> [What needs to be done]
Beginning with the first line of the data below, set down each line exactly through the line that contains "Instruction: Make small".

> [Available data]
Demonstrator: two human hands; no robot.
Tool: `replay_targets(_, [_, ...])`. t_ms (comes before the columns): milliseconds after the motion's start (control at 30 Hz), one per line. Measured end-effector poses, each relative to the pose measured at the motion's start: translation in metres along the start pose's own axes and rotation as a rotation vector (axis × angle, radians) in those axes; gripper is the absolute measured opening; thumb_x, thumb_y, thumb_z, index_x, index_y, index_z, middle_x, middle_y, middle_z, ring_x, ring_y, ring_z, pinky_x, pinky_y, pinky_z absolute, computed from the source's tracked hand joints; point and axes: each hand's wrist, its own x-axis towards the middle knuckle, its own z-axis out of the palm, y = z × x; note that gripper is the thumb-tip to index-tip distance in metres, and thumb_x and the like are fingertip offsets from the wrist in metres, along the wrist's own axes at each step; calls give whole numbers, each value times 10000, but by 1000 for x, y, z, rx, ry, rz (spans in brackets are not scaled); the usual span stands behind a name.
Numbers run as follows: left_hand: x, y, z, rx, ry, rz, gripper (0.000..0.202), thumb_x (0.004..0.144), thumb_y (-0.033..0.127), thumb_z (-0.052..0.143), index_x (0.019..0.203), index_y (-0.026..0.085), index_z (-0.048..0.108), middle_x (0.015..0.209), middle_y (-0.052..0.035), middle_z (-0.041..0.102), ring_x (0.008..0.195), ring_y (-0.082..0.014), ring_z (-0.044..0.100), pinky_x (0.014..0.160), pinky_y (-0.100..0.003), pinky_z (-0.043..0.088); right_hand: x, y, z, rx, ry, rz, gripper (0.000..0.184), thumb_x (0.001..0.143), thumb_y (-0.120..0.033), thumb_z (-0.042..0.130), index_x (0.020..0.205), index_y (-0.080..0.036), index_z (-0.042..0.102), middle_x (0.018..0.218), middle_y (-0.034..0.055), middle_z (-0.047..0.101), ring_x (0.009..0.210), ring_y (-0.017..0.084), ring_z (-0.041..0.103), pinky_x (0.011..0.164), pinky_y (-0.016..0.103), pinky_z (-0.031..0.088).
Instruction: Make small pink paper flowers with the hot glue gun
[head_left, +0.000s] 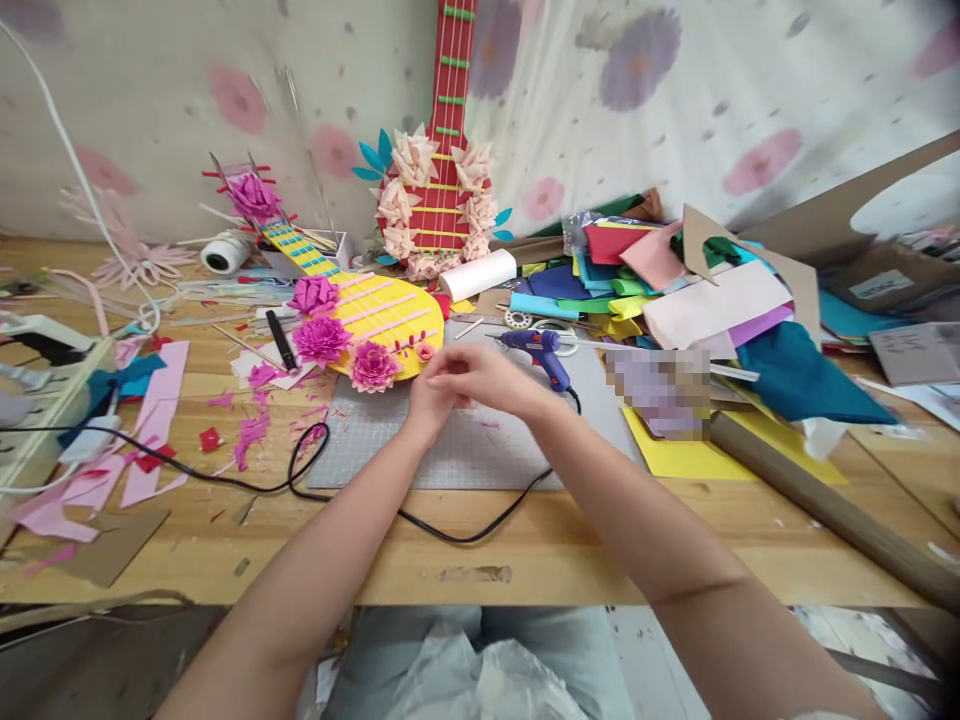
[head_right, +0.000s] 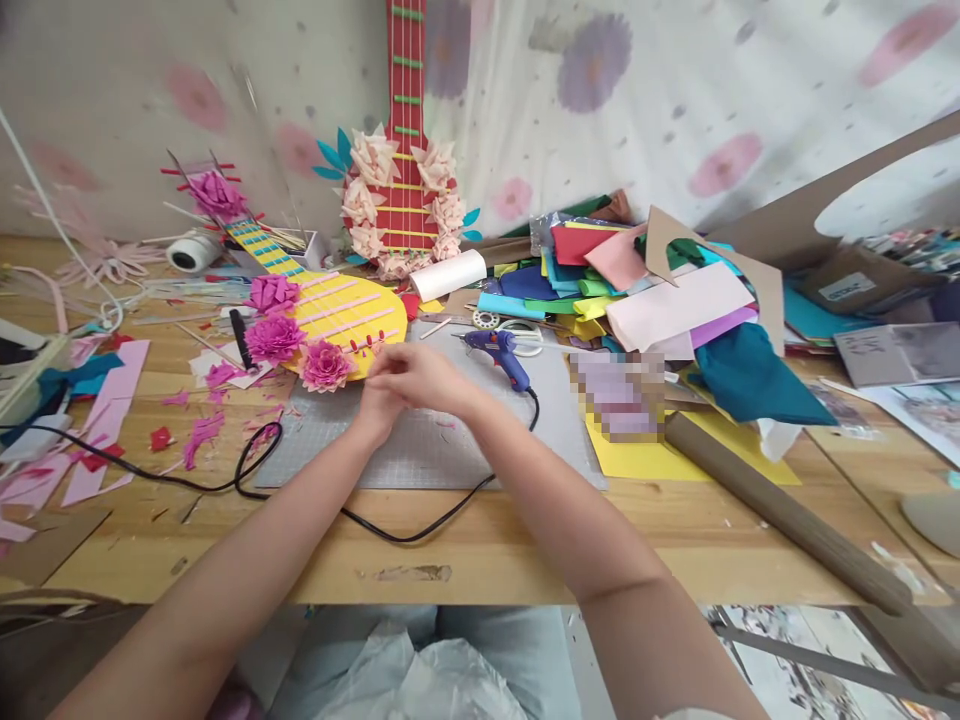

> [Response area]
Demonstrator: two human hands; no robot.
Tool: `replay_targets(_, [_, ...])`. t_ms (comes before the columns): milliseconds after the motion's start (control at 30 Hz), one per line. Measured end-effector poses, each relative to the pose measured at the motion's start: translation in metres along the start pose's own axes and rotation as a rotation vector (axis × angle, radians) in those axes; gripper is the absolute measured opening; thumb_x, thumb_y, thumb_z, index_x, index_y, index_z, middle_x, middle_y, middle_z, ring_x, ring_y, ring_z, pinky_x, pinky_y, pinky_z absolute, computed from the source's tracked hand joints; point and axes: each hand's wrist, its own x-axis towards the middle knuckle, its own z-axis out of the palm, y = z × x; note that gripper is the thumb-tip to index-tip distance in metres, and thumb_x and the like are fingertip offsets from the wrist in metres, along the wrist's own axes at each step; calls give whole numbers, each value times 10000, but by 1000 for x, y, z, rx, ry, rz (spans in brackets are not scaled); the usual span stands behind a name.
Numbers run as follows: left_hand: x, y, z, rx, ry, rz, gripper (0.000..0.202), thumb_x (0.004..0.144), thumb_y (-0.033..0.127), thumb_z (-0.052..0.143), index_x (0.019..0.203), index_y (-0.026..0.085), index_z (-0.048..0.108), middle_x (0.015..0.209), middle_y (-0.052..0.035), middle_z (-0.041..0.102), ring_x (0.008..0.195), ring_y (-0.082..0.014), ring_z (-0.044..0.100), pinky_x (0.014..0.160), pinky_y (-0.100..0.003), pinky_z (-0.043..0.088); right_hand: x, y, z, rx, ry, rz, gripper (0.000..0.184), thumb_x (0.001..0.143), thumb_y (-0.120..0.033), thumb_z (-0.042..0.130), index_x (0.020..0.205), index_y (-0.080..0.036), index_z (-0.042..0.102), middle_x (0.018..0.218), middle_y (-0.034..0.055), middle_z (-0.047..0.101), ring_x (0.009..0.210), ring_y (-0.017..0.084), ring_z (-0.041..0.103), pinky_x (0.011..0.164), pinky_y (-0.016..0.103), pinky_z (-0.031..0.088).
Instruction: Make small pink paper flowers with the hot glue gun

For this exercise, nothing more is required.